> _Requirement_: For the entries below, how many lines contain the word "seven"? Reply with the number and nothing else.

> _The input_:
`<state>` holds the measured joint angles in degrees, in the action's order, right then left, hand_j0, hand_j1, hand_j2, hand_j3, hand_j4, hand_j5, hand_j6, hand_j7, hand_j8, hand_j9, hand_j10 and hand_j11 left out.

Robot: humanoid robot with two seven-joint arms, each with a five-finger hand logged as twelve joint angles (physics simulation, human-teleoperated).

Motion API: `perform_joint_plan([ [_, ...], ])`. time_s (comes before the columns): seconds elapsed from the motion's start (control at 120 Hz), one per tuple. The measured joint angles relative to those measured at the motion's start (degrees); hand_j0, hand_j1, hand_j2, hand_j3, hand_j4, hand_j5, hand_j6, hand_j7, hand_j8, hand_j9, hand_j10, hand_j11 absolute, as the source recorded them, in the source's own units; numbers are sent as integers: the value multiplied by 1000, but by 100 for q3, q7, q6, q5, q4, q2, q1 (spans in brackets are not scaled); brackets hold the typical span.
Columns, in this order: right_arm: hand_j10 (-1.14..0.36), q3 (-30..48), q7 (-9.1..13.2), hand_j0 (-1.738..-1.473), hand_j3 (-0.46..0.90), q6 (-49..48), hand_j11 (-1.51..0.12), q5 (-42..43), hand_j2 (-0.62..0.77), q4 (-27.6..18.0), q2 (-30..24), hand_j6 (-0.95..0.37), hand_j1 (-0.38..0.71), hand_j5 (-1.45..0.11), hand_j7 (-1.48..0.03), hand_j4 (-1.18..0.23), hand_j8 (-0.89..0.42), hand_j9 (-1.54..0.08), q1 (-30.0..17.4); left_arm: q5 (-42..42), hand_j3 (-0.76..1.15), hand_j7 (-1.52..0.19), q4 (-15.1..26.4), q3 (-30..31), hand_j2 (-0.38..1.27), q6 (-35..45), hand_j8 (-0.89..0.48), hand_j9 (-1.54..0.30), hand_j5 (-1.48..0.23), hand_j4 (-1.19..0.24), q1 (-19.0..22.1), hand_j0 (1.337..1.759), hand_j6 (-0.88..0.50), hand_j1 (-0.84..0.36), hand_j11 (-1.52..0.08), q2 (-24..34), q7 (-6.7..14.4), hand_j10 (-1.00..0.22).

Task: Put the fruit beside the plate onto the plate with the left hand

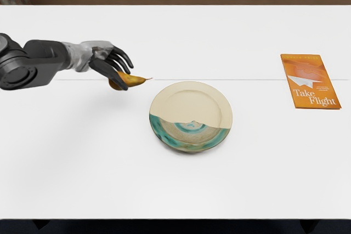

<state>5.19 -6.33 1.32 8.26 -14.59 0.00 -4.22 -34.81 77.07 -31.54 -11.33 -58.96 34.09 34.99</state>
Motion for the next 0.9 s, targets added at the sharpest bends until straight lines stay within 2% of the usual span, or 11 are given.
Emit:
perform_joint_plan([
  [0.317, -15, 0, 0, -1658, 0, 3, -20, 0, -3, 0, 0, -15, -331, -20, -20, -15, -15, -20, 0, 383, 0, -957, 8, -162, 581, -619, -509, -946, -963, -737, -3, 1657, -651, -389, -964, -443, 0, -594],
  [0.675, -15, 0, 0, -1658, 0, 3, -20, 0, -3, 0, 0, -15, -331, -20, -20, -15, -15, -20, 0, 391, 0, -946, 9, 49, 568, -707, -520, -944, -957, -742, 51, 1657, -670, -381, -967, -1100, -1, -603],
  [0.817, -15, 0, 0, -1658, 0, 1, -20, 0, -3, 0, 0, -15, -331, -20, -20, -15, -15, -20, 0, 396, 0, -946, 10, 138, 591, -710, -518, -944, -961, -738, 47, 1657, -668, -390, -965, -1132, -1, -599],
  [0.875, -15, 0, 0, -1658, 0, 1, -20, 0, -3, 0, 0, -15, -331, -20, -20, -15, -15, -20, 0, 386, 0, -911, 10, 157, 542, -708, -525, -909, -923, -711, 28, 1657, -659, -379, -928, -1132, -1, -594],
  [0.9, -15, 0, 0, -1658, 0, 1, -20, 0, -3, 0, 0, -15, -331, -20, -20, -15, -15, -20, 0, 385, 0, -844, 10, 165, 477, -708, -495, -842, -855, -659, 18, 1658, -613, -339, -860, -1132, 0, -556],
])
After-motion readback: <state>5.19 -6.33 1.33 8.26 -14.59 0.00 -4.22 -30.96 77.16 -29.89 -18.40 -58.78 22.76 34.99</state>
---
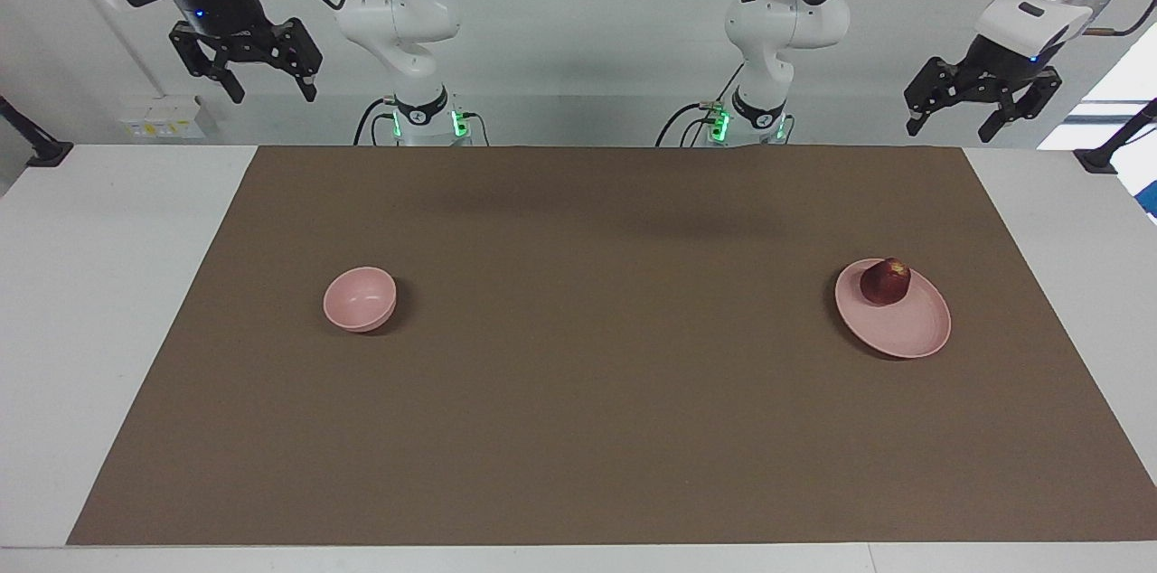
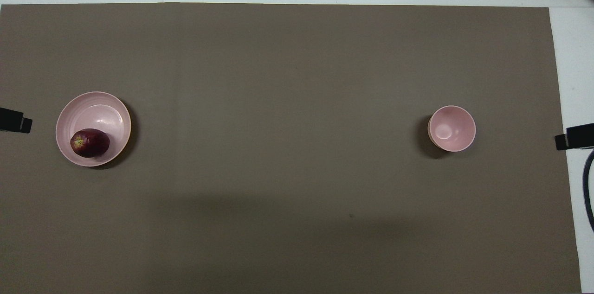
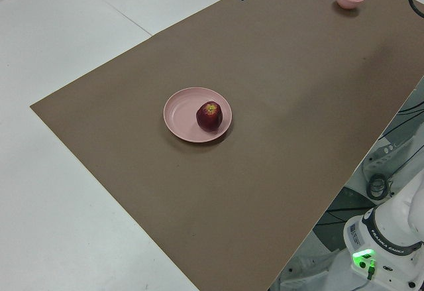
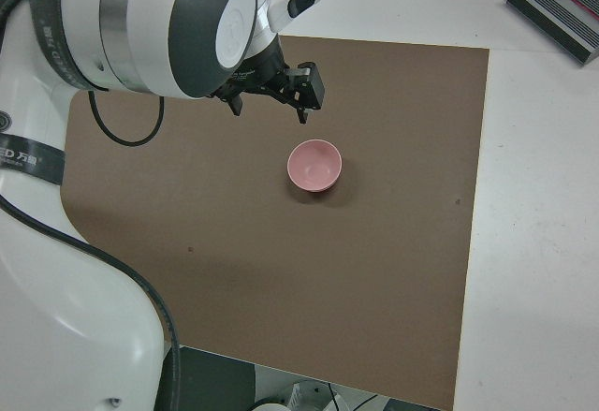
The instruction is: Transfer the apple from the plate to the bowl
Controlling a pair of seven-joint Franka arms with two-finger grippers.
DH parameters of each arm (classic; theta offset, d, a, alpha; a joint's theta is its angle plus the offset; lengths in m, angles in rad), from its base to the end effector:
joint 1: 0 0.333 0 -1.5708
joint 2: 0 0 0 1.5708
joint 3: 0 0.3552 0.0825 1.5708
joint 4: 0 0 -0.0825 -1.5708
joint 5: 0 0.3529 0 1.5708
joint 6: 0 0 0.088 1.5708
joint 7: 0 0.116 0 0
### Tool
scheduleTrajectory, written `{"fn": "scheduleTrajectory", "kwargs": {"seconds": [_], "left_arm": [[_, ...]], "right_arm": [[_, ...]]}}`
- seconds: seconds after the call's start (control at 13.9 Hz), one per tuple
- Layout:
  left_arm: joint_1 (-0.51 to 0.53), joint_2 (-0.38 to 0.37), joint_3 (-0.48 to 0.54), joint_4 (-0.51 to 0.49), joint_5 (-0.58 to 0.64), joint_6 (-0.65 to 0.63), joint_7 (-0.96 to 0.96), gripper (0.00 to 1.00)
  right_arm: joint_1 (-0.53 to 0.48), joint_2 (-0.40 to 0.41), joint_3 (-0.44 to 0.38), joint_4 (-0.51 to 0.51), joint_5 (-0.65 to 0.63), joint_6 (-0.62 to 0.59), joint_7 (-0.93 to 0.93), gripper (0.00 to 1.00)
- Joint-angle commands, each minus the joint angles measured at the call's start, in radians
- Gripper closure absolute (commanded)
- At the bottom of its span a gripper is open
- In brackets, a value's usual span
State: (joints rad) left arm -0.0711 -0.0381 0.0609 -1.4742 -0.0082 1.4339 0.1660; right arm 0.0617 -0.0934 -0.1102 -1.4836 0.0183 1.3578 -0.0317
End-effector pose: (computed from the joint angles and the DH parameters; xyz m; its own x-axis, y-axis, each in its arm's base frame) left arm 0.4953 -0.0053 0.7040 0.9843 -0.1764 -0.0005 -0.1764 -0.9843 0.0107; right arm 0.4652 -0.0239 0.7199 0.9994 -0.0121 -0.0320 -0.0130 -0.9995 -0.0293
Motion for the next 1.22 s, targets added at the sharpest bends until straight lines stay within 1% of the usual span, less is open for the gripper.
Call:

> _Finished exercise_: 2